Could you return every line of the records below that contains the word "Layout"?

**TASK MATERIAL**.
--- --- ---

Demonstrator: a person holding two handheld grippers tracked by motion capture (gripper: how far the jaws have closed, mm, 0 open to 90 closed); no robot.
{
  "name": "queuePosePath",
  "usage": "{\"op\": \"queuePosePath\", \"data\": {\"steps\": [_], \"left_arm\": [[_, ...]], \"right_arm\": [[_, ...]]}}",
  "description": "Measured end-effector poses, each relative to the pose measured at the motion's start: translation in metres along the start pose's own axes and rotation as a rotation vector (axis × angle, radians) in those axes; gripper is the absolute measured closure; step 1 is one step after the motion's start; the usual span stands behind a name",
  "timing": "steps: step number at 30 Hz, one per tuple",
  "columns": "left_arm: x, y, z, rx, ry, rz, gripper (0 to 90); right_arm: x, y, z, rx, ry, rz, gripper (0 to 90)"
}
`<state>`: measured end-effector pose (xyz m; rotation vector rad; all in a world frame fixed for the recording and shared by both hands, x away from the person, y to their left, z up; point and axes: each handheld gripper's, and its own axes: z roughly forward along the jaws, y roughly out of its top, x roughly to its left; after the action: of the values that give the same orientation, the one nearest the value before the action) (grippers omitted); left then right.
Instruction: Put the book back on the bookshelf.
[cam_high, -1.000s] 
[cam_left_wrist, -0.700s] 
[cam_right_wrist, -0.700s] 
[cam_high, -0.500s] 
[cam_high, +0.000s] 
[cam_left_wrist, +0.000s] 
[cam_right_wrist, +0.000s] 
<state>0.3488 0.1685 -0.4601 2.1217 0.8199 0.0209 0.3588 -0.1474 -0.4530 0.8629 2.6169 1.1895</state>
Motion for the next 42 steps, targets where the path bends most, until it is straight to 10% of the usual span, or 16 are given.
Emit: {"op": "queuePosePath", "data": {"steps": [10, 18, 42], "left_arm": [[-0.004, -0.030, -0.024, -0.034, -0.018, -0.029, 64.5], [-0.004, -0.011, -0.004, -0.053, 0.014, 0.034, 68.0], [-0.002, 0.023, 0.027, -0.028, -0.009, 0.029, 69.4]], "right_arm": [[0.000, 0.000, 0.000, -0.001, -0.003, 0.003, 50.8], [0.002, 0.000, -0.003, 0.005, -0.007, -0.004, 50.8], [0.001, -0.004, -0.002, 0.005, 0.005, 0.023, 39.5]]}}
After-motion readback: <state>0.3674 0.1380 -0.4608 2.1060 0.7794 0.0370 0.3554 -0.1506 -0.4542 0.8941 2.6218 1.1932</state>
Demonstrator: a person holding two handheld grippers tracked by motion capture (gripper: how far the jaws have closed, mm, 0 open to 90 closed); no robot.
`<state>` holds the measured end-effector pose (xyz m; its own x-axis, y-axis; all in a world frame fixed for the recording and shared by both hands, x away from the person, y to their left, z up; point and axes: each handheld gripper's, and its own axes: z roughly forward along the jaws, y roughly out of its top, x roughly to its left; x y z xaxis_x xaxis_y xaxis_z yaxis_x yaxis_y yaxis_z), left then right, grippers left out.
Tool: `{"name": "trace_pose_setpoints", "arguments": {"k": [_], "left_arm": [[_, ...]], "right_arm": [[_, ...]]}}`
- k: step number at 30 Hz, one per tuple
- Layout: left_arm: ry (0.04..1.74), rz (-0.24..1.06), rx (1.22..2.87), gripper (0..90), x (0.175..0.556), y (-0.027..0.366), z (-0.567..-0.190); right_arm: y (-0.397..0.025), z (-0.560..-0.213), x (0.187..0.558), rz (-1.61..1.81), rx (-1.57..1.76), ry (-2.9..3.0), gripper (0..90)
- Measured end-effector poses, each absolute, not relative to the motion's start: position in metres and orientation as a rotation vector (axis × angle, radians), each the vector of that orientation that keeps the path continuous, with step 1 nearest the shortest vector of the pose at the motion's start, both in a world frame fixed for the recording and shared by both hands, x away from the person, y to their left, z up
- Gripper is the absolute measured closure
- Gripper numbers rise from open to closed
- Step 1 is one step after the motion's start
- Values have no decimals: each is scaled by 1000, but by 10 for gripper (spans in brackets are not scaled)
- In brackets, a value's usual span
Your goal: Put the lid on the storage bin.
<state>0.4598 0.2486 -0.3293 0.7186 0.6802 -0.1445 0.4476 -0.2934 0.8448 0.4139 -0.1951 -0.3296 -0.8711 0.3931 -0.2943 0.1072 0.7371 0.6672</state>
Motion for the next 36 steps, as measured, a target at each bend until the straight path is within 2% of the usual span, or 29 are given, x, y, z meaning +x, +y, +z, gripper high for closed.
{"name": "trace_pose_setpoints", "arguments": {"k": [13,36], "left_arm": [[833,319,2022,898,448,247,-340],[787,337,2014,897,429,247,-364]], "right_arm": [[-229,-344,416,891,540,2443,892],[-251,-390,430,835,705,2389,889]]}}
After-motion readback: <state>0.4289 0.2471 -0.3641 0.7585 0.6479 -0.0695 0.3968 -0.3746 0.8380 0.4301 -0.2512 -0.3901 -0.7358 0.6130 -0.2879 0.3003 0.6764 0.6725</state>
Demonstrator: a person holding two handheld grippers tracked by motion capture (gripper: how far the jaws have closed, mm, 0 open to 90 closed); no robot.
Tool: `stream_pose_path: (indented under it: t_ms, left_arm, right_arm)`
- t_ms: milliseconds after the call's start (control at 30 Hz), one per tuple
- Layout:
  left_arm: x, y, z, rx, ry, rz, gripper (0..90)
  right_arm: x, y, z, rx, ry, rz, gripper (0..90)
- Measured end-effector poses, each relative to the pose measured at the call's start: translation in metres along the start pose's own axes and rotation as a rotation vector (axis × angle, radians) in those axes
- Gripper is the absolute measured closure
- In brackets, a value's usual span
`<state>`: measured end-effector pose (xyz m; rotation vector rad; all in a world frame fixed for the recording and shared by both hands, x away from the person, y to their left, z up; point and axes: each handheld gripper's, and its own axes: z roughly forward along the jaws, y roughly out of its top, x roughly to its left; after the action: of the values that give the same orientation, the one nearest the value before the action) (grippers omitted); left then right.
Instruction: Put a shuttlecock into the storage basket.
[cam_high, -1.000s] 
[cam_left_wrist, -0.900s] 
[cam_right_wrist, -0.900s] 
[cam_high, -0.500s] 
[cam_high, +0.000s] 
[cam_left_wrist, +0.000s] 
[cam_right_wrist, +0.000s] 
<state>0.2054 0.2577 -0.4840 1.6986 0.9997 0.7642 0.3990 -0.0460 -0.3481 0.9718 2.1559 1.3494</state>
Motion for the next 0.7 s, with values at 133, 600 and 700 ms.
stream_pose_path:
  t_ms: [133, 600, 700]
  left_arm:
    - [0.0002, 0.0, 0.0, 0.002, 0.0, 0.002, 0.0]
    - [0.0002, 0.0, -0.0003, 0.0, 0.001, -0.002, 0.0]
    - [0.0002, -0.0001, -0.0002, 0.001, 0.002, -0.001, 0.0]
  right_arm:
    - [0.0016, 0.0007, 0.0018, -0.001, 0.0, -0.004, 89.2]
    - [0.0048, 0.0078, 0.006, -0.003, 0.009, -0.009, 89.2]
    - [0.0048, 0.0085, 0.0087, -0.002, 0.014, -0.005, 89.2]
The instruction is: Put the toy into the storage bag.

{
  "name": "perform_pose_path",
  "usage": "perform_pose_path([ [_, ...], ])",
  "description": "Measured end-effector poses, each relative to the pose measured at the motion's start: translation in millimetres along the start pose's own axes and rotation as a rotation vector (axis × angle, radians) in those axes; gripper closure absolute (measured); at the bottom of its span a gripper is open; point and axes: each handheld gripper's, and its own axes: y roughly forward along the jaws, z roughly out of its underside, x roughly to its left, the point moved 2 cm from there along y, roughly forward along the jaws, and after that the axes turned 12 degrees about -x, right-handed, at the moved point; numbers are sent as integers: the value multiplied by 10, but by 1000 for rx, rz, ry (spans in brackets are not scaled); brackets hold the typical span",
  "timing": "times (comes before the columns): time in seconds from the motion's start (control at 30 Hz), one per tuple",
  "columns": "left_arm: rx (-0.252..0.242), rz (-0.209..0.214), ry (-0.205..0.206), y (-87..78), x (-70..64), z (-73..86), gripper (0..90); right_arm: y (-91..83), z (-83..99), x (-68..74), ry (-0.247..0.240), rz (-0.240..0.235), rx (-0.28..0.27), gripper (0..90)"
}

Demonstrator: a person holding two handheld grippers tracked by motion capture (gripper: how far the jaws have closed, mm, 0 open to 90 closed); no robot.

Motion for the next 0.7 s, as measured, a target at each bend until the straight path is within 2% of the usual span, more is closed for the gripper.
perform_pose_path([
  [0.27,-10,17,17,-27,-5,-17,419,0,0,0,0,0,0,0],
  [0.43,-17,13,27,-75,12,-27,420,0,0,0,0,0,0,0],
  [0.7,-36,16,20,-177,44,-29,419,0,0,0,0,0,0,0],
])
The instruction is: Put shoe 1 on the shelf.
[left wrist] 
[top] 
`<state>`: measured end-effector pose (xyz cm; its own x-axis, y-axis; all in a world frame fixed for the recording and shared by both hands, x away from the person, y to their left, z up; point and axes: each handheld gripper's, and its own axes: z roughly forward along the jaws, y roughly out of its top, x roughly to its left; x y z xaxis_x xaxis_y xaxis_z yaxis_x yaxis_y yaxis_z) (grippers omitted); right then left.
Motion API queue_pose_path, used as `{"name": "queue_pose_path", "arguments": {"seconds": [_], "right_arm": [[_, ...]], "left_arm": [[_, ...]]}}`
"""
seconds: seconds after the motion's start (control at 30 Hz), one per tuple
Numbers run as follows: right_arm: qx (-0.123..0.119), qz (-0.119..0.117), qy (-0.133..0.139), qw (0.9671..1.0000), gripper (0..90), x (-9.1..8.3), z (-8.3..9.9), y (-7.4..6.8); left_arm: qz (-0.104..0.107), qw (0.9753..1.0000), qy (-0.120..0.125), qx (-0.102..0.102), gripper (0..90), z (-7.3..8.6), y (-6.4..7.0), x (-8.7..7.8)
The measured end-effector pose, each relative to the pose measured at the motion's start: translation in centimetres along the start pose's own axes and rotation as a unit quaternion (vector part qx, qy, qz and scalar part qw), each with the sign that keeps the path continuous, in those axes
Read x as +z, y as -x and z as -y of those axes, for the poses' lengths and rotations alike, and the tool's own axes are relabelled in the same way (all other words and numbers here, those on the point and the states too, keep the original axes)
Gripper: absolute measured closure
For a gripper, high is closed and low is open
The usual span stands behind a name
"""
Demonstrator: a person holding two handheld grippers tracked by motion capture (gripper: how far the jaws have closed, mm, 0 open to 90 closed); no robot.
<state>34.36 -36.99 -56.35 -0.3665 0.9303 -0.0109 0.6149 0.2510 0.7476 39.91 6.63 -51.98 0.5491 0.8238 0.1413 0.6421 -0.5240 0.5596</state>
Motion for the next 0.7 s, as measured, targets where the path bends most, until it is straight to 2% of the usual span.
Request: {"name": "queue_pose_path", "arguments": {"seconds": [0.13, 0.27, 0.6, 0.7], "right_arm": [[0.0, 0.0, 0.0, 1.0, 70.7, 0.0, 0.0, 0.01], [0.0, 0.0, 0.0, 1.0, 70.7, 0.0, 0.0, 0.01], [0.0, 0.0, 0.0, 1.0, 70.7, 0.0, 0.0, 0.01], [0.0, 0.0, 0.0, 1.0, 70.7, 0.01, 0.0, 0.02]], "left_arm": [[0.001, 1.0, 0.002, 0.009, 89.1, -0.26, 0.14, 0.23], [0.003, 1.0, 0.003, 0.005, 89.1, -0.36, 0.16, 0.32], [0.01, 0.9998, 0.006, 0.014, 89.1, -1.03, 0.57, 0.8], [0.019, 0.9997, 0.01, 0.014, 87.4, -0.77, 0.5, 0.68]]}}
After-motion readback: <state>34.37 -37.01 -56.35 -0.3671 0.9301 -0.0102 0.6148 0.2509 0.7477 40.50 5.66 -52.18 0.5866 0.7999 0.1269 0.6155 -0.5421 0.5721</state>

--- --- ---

**RESPONSE BOX**.
- Layout: left_arm: ry (0.04..1.74), rz (-0.24..1.06), rx (1.22..2.87), gripper (0..90), x (0.175..0.556), y (-0.027..0.366), z (-0.567..-0.190); right_arm: y (-0.397..0.025), z (-0.560..-0.213), x (0.187..0.558), rz (-1.61..1.81), rx (-1.57..1.76), ry (-2.9..3.0), gripper (0..90)
- Layout:

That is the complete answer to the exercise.